Le président américain Donald Trump a déclaré que l’opération visait à neutraliser une menace sécuritaire et à empêcher l’Iran de développer l’arme nucléaire. Il a appelé les forces de sécurité iraniennes à déposer les armes et exhorté la population à « reprendre le contrôle » du pays après les bombardements.
Côté iranien, les autorités ont confirmé que plusieurs sites dans différentes régions avaient été touchés. Le Guide suprême Ali Khamenei devait s’exprimer, selon les médias d’État. Des explosions signalées dans plusieurs villes ont provoqué des scènes de panique, notamment à Tabriz.
L’armée israélienne affirme avoir visé des centaines de cibles, dont des systèmes de défense stratégique et des lieux où se trouvaient des hauts responsables. Des sources proches du dossier évoquent la mort du ministre iranien de la Défense et du commandant des Gardiens de la révolution. Le Premier ministre Benjamin Netanyahu a estimé que l’opération pouvait « créer les conditions » d’un changement politique en Iran.
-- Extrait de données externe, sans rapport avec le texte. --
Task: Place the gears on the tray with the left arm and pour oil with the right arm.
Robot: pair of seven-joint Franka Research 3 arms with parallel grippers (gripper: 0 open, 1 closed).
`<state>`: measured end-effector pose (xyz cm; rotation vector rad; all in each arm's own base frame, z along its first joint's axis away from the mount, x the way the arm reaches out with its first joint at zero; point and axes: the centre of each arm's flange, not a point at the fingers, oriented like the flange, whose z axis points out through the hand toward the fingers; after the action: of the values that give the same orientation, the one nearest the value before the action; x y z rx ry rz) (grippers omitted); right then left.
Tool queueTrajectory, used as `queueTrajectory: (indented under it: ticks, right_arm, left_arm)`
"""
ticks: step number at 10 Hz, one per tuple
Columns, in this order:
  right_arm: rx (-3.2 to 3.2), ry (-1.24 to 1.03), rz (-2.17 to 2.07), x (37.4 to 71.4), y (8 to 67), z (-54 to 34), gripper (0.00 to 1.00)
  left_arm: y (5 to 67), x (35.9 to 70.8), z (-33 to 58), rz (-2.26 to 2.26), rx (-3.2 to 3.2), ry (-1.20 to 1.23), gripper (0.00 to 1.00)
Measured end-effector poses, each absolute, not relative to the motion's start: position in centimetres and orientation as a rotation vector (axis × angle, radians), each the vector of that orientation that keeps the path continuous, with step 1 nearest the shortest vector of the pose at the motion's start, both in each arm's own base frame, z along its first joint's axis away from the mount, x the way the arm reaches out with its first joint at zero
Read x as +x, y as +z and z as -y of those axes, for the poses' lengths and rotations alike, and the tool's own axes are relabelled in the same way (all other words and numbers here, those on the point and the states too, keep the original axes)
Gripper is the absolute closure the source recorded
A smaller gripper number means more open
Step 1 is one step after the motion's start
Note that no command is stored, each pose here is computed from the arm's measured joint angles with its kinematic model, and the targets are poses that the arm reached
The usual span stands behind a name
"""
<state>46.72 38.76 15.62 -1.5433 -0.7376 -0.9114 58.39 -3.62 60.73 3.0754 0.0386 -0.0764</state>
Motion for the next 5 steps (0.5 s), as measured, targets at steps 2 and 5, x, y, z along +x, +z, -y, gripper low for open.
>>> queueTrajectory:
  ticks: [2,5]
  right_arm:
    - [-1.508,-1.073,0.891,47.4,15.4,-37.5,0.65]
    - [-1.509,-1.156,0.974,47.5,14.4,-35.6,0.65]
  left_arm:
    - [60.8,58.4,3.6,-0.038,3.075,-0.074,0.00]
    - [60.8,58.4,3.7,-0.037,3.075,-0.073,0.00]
En riposte, l’Iran a lancé des missiles vers Israël ainsi que vers plusieurs pays du Golfe abritant des bases américaines. Des explosions ont été signalées aux Émirats arabes unis et au Bahreïn. Le Qatar a affirmé avoir intercepté des projectiles visant son territoire. Les autorités israéliennes ont activé les systèmes d’alerte et invité la population à se réfugier dans les abris.
Sur le plan stratégique, Téhéran a averti que le détroit d’Ormuz — par lequel transite près d’un cinquième du pétrole mondial — était fermé à la navigation. Cette annonce a immédiatement fait redouter une flambée des prix du brut. Des analystes anticipent une hausse marquée des cours à l’ouverture des marchés, dans un contexte où l’Iran reste l’un des principaux producteurs de l’OPEP.
La communauté internationale suit l’évolution de la situation avec inquiétude. Le Conseil de sécurité de l’ONU devait se réunir en urgence à New York. Le secrétaire général António Guterres a appelé à un cessez-le-feu immédiat afin d’éviter une escalade régionale incontrôlable.
Au-delà de l’affrontement militaire, les conséquences pourraient être multiples : tensions énergétiques mondiales, perturbations du trafic aérien au Moyen-Orient et incertitudes accrues sur les négociations nucléaires en cours ces derniers mois entre Washington et Téhéran.